Kind erhielt länger nichts zu essen

Der Vater verweigere bisher jede Aussage, sagte ein Sprecher der Nürnberger Justizpressestelle. Gegen den Mann und seine 26-jährige Frau war Haftbefehl wegen Totschlags durch Unterlassen ergangen. Die Staatsanwaltschaft geht davon aus, dass das Kind über längere Zeit wenig oder gar nichts zu essen bekam. Darauf wiesen die Ergebnisse der Obduktion hin.

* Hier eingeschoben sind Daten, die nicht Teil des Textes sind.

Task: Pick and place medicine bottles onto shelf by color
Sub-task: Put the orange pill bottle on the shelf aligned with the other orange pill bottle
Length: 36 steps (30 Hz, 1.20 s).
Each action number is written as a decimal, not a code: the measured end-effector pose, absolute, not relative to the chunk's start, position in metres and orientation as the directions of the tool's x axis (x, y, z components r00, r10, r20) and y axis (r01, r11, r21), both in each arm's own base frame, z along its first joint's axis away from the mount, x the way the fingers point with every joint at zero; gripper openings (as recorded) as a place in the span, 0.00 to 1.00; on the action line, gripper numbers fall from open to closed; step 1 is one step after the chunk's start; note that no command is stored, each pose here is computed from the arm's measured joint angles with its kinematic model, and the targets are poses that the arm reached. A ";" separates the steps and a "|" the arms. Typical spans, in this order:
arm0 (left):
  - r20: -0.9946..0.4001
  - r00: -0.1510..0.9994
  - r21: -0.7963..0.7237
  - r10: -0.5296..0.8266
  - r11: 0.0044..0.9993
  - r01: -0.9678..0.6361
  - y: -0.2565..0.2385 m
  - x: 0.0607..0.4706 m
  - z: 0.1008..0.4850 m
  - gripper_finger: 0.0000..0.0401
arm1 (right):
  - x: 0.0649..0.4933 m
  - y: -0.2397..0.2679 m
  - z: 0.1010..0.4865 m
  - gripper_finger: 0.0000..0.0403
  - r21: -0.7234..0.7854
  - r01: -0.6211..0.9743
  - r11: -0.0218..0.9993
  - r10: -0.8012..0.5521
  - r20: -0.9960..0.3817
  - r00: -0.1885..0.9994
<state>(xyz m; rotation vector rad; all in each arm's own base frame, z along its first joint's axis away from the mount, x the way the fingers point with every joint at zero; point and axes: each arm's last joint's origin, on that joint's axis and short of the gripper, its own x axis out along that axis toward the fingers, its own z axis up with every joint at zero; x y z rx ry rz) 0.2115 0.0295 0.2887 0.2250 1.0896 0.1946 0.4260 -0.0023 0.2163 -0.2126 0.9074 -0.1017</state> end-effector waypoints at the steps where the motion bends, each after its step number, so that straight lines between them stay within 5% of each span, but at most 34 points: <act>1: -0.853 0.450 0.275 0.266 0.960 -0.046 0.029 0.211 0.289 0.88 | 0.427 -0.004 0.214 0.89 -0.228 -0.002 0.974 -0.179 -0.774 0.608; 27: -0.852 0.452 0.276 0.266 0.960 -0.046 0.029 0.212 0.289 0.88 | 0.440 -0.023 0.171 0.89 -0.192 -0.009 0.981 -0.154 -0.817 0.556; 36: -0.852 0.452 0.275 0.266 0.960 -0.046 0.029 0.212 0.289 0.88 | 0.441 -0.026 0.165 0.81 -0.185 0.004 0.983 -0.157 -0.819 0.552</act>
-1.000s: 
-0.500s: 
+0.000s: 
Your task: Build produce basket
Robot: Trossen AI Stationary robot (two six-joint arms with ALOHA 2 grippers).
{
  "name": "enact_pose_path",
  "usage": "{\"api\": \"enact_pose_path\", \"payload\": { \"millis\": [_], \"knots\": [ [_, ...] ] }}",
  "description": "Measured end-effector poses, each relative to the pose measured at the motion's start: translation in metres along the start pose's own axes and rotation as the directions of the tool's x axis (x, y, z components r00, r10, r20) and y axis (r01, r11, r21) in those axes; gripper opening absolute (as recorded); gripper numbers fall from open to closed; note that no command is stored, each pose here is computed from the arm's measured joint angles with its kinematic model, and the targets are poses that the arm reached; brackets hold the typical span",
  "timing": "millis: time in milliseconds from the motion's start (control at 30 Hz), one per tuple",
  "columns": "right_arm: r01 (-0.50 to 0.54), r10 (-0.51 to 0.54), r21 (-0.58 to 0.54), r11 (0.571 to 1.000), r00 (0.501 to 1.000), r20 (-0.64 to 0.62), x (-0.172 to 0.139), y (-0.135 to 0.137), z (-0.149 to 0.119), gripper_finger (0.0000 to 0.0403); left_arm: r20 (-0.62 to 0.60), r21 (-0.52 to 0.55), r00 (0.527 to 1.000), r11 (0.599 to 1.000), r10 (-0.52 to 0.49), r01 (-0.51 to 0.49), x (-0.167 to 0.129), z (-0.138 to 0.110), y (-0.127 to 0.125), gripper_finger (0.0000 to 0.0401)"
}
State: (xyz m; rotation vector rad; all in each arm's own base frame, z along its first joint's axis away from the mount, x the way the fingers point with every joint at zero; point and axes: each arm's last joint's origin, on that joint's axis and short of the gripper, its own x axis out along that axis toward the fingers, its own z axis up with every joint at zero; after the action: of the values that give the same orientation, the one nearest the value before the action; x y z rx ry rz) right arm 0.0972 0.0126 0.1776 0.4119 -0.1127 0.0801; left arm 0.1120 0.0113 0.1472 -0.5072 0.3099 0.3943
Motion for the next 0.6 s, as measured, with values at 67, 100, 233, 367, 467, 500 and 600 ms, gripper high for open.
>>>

Die Mutter des Mädchens liegt nach einer Operation auf der Intensivstation in Nürnberg. Die Erkrankung der Frau steht in keinem Zusammenhang mit dem Tod des Mädchens. Das Paar hat noch einen vier Jahre alten Sohn. Er ist nach Angaben der Behörden wohlauf und wird derzeit von den Großeltern versorgt.

Keine Ermittlungen gegen Jugendamt

Trotz aller Kritik am Rother Jugendamt sieht die Staatsanwaltschaft bisher keinen Anlass gegen die Behörde zu ermitteln. "Es gibt keinen Hinweis auf ein Mitverschulden der Behörde", heißt es von Seiten der Ankäger. Die Familie sei nach ihrem Umzug vom knapp 40 Kilometer entfernten Schwabach nach Thalmässing im Januar 2005 bis zum April 2007 sozialpädagogisch betreut worden. Zweimal die Woche habe ein Mitarbeiter einer beauftragten Sozialorganisation bei der Familie nach dem Rechten gesehen. "Das war allerdings rein vorbeugend", betonte Jugendamtsleiter Korth. Bei einem unangemeldeten Besuch eines Betreuers im November 2008 habe der Mitarbeiter intakte Verhältnisse vorgefunden. "Für die Kinder hatte keine Gefahr bestanden", so Korth.

Dessen ungeachtet warf die Deutsche Kinderhilfe dem zuständigen Jugendamt vor, trotz erster Anzeichen von Vernachlässigung des dreijährigen Mädchens auf weitere Hausbesuche verzichtet zu haben. Die Organisation forderte daher neben einem Kinderschutzgesetz auch bundesweit einheitliche Qualitätsstandards für Jugendämter und freie Träger. Offenbar sperrten sich Kommunen aus Angst vor zusätzlichen Kosten gegen solche Standards, betonte das Kinderhilfswerk in einer Mitteilung. Bundesfamilienministerin Ursula von der Leyen (CDU) kündigte als Reaktion auf den Fall ein Kinderschutzgesetz gleich zu Beginn der nächsten Legislaturperiode angekündigt. "Der Kinderschutz kann nicht warten. Das Gesetz muss umgehend nach der Wahl wieder eingebracht werden", sagte die CDU-Politikerin.